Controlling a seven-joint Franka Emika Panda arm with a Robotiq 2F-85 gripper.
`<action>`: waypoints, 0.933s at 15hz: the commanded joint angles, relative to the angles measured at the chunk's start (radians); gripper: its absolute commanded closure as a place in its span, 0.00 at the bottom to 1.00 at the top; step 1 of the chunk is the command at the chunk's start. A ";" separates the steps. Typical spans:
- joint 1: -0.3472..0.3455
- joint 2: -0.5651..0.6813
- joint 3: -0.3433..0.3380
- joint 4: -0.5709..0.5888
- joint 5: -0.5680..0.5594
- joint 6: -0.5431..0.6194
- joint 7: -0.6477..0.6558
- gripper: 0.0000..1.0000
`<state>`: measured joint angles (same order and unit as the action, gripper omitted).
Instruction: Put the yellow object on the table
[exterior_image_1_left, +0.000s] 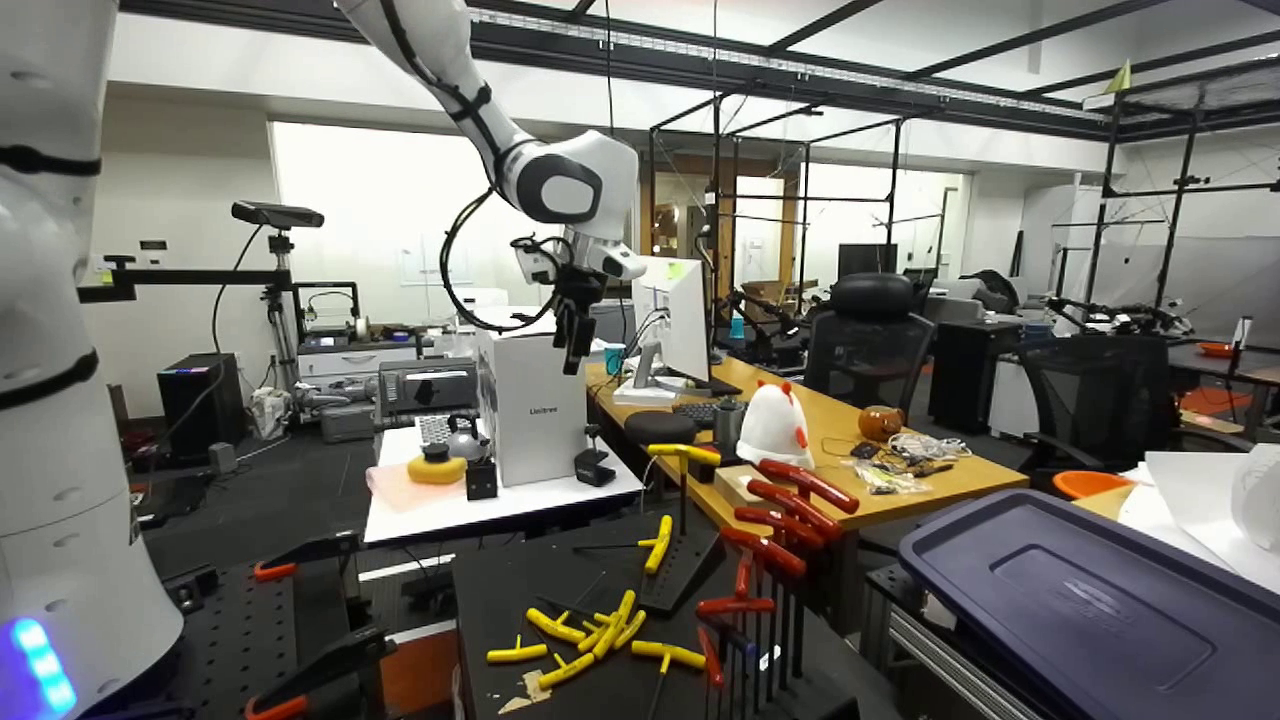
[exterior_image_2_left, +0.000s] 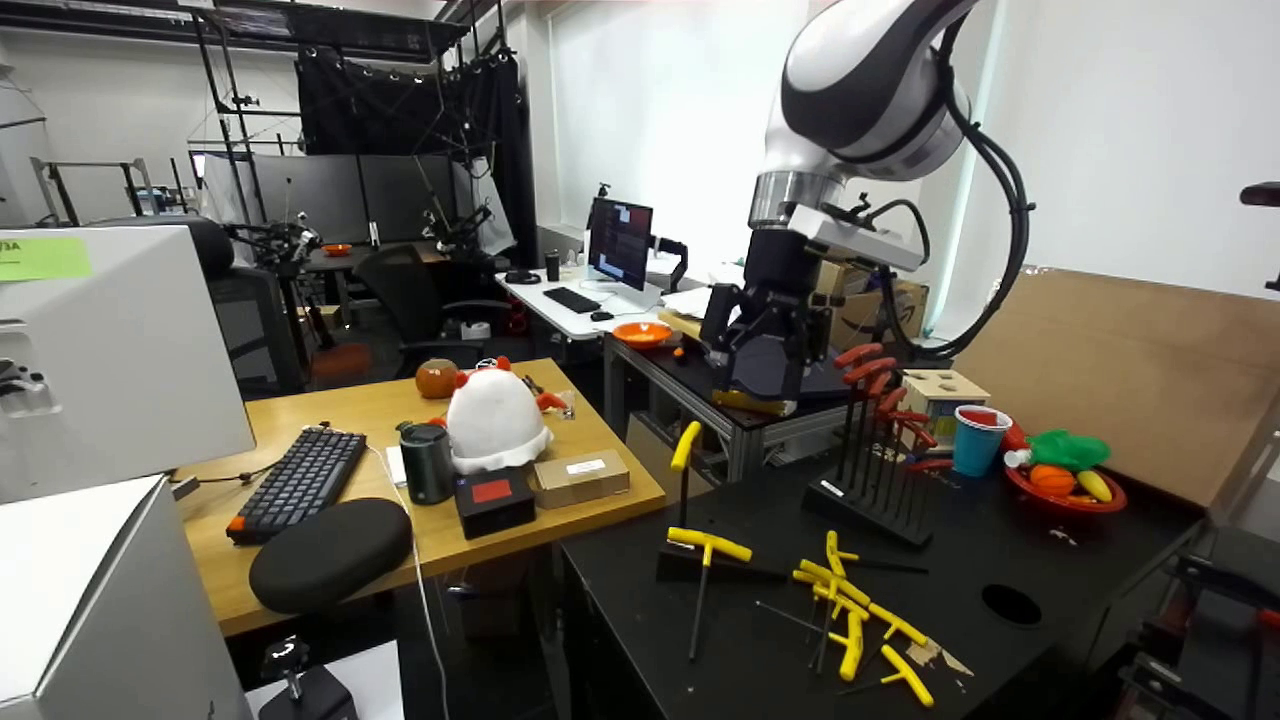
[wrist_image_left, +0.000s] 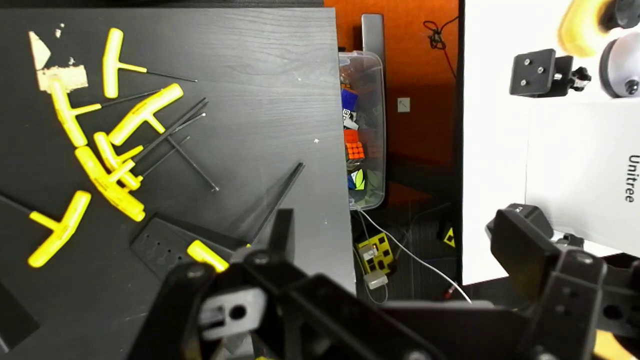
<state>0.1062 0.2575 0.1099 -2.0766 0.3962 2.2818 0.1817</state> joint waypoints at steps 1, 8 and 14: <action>-0.014 0.092 0.009 0.064 0.058 0.018 0.005 0.00; -0.027 0.220 0.020 0.135 0.136 0.041 0.009 0.00; -0.036 0.353 0.015 0.183 0.137 0.045 0.026 0.00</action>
<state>0.0799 0.5420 0.1166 -1.9376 0.5175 2.3168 0.1837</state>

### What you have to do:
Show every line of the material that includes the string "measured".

### Response for this exercise:
`<action>`: waypoints, 0.933s at 15hz: the commanded joint angles, relative to the angles measured at the chunk's start (radians); gripper: its absolute commanded closure as a place in its span, 0.00 at the bottom to 1.00 at the top; step 1 of the chunk is the command at the chunk's start. A ";" separates the steps. Typical spans:
`<state>`: measured joint angles (same order and unit as the action, gripper omitted).

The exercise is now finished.